### SUPPLIED MATERIAL
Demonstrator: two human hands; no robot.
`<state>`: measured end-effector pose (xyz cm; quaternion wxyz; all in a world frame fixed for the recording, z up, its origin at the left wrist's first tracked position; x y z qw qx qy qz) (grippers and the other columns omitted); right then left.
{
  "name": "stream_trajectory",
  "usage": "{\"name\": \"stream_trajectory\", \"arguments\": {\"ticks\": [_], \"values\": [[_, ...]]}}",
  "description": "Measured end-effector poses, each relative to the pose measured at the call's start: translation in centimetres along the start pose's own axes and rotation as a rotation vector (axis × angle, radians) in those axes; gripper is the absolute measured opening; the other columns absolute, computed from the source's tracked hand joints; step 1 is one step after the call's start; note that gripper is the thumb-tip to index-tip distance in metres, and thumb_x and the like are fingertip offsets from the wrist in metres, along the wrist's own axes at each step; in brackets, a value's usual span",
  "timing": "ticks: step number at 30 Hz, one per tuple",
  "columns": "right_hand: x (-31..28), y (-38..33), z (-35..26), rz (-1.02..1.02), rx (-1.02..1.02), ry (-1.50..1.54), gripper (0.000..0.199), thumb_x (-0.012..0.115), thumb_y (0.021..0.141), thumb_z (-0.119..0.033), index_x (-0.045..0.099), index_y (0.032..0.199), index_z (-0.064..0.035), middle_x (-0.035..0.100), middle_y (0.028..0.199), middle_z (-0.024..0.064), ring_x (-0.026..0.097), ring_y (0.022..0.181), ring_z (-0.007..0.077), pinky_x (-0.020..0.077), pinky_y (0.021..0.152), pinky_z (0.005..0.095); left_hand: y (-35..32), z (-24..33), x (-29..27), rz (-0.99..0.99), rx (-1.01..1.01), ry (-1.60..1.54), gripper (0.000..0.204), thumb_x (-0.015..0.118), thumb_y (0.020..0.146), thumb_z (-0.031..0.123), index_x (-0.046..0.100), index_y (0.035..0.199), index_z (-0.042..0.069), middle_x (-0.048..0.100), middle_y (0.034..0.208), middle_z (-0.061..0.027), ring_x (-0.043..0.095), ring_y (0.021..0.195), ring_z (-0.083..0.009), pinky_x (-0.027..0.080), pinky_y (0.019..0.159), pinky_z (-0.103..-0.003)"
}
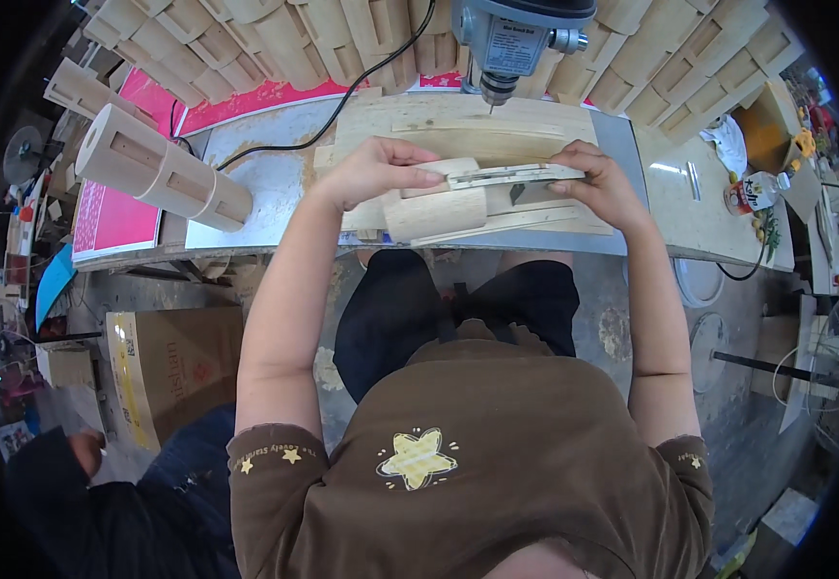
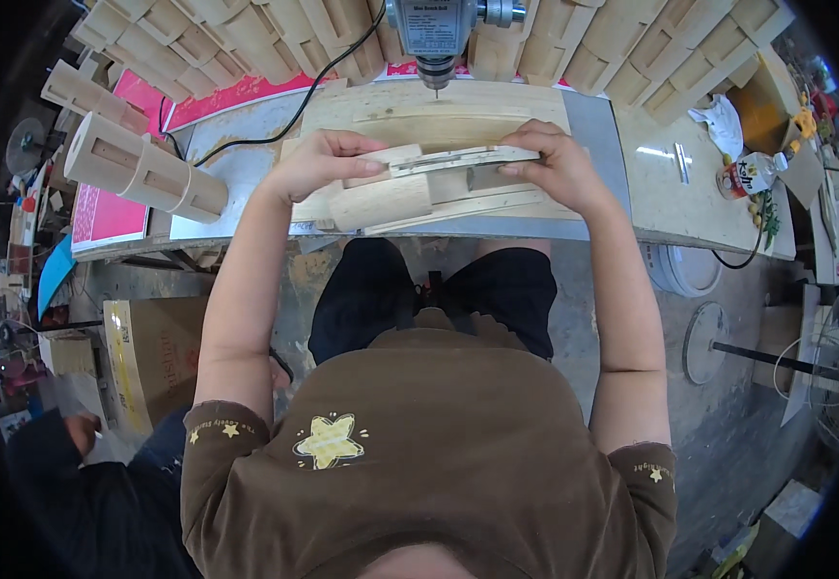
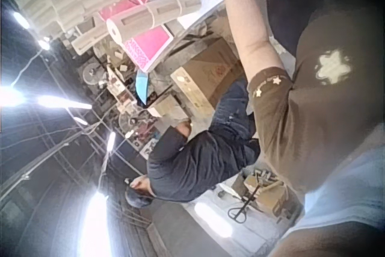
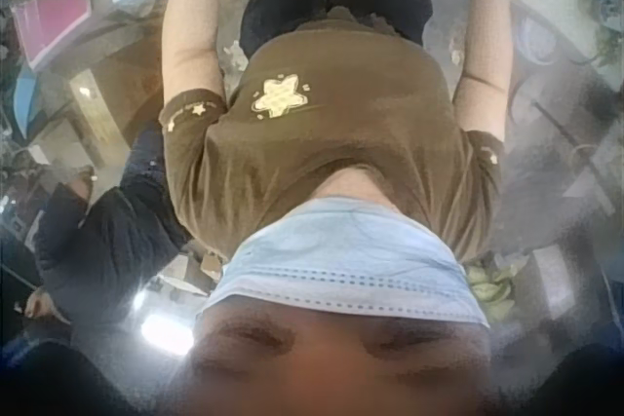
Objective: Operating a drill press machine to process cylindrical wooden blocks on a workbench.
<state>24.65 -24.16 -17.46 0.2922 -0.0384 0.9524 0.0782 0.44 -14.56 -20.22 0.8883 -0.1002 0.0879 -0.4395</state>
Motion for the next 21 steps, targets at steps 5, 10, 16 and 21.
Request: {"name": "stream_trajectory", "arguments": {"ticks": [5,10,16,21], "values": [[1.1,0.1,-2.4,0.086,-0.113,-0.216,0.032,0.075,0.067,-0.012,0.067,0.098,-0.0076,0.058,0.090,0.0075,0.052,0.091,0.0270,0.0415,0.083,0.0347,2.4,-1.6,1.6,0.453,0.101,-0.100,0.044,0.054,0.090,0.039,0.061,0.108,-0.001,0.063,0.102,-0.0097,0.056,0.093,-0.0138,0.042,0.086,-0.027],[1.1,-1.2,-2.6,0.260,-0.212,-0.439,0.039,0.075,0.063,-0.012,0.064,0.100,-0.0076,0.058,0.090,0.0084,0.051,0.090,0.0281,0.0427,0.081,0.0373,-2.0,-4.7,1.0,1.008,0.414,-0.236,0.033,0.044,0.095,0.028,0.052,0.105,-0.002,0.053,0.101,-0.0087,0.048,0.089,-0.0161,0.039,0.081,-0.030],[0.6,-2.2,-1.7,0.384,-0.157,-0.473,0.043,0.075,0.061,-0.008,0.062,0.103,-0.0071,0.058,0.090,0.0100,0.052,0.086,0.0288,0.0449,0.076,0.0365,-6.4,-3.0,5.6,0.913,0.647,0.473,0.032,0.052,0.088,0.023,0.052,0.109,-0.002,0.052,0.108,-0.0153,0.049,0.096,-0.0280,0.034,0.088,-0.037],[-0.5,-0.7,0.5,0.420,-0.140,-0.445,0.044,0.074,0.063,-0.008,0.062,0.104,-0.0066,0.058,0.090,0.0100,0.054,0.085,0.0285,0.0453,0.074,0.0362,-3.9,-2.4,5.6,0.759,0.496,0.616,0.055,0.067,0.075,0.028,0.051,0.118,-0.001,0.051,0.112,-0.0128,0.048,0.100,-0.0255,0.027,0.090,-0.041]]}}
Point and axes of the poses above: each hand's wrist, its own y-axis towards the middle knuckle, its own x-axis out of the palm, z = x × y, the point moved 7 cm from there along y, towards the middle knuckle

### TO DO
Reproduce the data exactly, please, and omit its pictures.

### OUTPUT FOR THIS EXERCISE
Demonstrator: two human hands; no robot.
`<state>`: measured end-effector pose (xyz cm; quaternion wxyz; all in a world frame fixed for the recording, z up, its origin at the left wrist's first tracked position; x y z qw qx qy qz) (grippers and the other columns omitted); right then left.
{
  "name": "stream_trajectory",
  "usage": "{\"name\": \"stream_trajectory\", \"arguments\": {\"ticks\": [_], \"values\": [[_, ...]]}}",
  "description": "Measured end-effector poses, each relative to the pose measured at the call's start: translation in centimetres along the start pose's own axes and rotation as a rotation vector (axis × angle, radians) in those axes; gripper is the absolute measured opening; the other columns absolute, computed from the source's tracked hand joints; step 1 is one step after the call's start; note that gripper is the thumb-tip to index-tip distance in metres, and thumb_x and the like are fingertip offsets from the wrist in metres, along the wrist's own axes at each step; in brackets, a value's usual span",
  "timing": "ticks: step number at 30 Hz, one per tuple",
  "columns": "right_hand: x (-31..28), y (-38..33), z (-35..26), rz (-1.02..1.02), rx (-1.02..1.02), ry (-1.50..1.54), gripper (0.000..0.199), thumb_x (-0.012..0.115), thumb_y (0.021..0.141), thumb_z (-0.119..0.033), index_x (-0.045..0.099), index_y (0.032..0.199), index_z (-0.064..0.035), middle_x (-0.035..0.100), middle_y (0.028..0.199), middle_z (-0.024..0.064), ring_x (-0.026..0.097), ring_y (0.022..0.181), ring_z (-0.007..0.077), pinky_x (-0.020..0.077), pinky_y (0.021..0.152), pinky_z (0.005..0.095); left_hand: y (-35..32), z (-24..33), x (-29..27), rz (-0.99..0.99), rx (-1.01..1.01), ry (-1.60..1.54), gripper (0.000..0.204), thumb_x (-0.015..0.118), thumb_y (0.020..0.146), thumb_z (-0.031..0.123), index_x (-0.046..0.100), index_y (0.035..0.199), index_z (-0.042..0.069), middle_x (-0.048..0.100), middle_y (0.034..0.208), middle_z (-0.061..0.027), ring_x (-0.043..0.095), ring_y (0.021..0.195), ring_z (-0.083..0.009), pinky_x (-0.027..0.080), pinky_y (0.019..0.159), pinky_z (-0.103..-0.003)"
}
Objective: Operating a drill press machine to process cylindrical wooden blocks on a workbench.
<state>24.65 -24.16 -17.46 0.2922 -0.0384 0.9524 0.0782 0.44 -14.56 -20.22 0.8883 -0.1002 0.0879 -0.4395</state>
Motion for the next 21 steps, targets at steps 5, 10, 16 and 21.
Request: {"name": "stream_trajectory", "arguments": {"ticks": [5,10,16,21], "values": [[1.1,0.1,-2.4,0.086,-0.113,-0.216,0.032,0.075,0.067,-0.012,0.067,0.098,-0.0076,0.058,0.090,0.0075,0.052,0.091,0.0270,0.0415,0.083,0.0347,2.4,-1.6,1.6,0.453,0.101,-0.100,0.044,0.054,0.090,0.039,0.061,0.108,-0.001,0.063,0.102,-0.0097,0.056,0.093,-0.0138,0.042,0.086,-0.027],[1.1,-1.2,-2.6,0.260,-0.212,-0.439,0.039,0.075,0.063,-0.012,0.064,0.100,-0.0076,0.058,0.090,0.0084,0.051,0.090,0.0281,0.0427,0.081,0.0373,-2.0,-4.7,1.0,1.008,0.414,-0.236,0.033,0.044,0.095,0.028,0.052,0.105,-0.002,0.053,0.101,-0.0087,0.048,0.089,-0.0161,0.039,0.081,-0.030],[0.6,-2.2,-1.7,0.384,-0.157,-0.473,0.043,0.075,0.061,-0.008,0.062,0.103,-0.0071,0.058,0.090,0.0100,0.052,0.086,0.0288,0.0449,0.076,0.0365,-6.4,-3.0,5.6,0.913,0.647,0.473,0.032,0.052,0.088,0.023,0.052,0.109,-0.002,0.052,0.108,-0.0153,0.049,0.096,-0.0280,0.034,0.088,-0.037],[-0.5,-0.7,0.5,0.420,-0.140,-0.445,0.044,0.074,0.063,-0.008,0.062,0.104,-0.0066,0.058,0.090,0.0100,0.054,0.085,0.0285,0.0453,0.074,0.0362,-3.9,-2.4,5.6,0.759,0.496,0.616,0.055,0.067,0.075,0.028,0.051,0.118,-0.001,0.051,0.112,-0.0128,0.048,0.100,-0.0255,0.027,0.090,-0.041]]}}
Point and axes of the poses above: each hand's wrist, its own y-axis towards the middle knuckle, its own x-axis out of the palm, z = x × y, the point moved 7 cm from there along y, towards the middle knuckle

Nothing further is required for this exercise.